The Parent Who Never Watches

First thing to say here is that sometimes there is a very good reason why a parent can't attend any games and obviously everyone is understanding of that. Additionally, nobody is expecting parents to be at EVERY game - they have other kids, other commitments and family life is busy. But - I've seen a number of children over the years who have been hugely affected by the fact that their parent(s) NEVER bothered to watch them play, even if they were actually at the game! I remember one lad coming off after a training session I saw the end of, having turned up to run our session afterwards. His mum said to him, as he walked off the pitch, "did you score?" to which he said "if you hadn't been on your phone the whole time you'd know". Ouch!
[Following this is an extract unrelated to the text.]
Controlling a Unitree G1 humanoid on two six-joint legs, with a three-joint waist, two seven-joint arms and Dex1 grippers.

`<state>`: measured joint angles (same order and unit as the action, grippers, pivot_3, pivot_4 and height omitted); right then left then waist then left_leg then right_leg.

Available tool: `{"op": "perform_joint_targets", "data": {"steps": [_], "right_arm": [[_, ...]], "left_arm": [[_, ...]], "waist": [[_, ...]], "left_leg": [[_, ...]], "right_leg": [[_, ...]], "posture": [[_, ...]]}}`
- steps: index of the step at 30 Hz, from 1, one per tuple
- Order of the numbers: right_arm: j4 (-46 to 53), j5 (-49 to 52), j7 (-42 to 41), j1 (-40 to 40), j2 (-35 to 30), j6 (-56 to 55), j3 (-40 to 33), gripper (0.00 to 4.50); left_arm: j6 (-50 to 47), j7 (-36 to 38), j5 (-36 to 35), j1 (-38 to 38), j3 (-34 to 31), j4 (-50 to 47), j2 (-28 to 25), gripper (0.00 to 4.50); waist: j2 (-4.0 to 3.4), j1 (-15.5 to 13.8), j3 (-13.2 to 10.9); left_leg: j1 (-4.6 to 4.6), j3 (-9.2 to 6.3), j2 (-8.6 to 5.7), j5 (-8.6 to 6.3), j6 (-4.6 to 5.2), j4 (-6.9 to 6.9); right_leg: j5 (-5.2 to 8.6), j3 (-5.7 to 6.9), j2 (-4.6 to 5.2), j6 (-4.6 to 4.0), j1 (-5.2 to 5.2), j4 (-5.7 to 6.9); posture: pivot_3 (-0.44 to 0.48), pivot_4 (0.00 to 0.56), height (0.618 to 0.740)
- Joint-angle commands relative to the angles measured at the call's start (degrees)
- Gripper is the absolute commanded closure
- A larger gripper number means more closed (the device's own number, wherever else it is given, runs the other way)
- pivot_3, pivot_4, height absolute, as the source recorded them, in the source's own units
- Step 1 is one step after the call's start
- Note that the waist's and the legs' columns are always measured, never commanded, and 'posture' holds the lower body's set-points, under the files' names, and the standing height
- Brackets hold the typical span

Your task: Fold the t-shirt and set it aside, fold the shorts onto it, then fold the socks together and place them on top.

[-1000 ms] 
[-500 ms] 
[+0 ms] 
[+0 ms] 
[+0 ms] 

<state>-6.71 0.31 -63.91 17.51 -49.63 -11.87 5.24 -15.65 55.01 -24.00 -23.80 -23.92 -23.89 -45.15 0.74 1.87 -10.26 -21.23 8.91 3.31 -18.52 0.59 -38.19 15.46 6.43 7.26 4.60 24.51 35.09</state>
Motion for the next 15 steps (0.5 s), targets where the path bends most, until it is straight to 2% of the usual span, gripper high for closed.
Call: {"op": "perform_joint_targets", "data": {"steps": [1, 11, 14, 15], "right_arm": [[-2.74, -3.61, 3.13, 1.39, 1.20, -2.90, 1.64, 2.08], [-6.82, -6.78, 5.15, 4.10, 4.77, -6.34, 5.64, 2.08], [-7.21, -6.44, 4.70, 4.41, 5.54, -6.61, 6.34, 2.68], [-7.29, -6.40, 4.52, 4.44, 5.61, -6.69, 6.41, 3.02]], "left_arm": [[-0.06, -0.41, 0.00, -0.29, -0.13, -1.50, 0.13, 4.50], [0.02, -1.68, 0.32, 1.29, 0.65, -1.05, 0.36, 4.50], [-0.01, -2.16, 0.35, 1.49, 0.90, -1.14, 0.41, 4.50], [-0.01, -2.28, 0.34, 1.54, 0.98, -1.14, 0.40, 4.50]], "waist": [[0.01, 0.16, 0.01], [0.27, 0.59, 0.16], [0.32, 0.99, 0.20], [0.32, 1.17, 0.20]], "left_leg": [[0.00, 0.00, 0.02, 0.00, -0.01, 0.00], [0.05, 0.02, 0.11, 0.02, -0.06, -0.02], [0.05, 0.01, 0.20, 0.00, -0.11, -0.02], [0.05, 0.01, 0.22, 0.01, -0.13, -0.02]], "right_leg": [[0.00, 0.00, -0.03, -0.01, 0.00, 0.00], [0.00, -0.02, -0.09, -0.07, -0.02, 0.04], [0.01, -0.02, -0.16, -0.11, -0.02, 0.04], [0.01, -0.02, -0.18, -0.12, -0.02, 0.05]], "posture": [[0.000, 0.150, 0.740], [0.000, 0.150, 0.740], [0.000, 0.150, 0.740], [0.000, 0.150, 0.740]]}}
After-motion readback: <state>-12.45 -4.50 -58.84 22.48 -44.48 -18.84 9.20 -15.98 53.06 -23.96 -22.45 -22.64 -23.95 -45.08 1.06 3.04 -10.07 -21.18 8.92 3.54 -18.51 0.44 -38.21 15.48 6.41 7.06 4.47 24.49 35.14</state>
You can't insist parents watch, but it's worth encouraging them to and being aware of how much a parent who seems not that bothered could affect your player's confidence. Giving them a little bit of extra praise yourself may at least take the edge of things and speaking to the parent in glowing terms about their child's performance might encourage them to watch for themselves next time.


More Serious Issues

Sometimes you will come across a more serious issue, such as bullying, very aggressive or inappropriate behaviour. This could be player to player or involve a parent. If you've you've done the FA's Safeguarding Children course, you will have some knowledge of how to deal with this. Let Chris Allen and Jo Dunlop (Jo is our child welfare officer) know, whilst using common sense to ensure the child in question is taken out of any potentially upsetting or dangerous situation immediately. Parents could be very emotional if their child is being made to be very unhappy and you might find yourself having to deal with comments or accusations that could cause further upset. Having an assistant coach with you under these circumstances to help is very useful and will help everyone see things more clearly afterwards if there were "he said, she said" type conversations going on.

 
Final Thought... You Can't Keep Everyone Happy

I think we've said the same think elsewhere in these pages a number of times, but it's so true. You cannot keep every player and their parents happy all the time. In trying to, you will compromise elsewhere and others (including you) may end up pretty miserable. You will have to deal with moaning, some justified and some not and one of the biggest challenges you have will be to juggle everyone's enjoyment and expectations with trying to develop your players, your team and be successful (not to mention enjoying it yourself - that often seems to get forgotten!). In becoming a youth football coach, it often feels like you're also becoming an amateur social worker, therapist, mediator, psychologist and a million other things!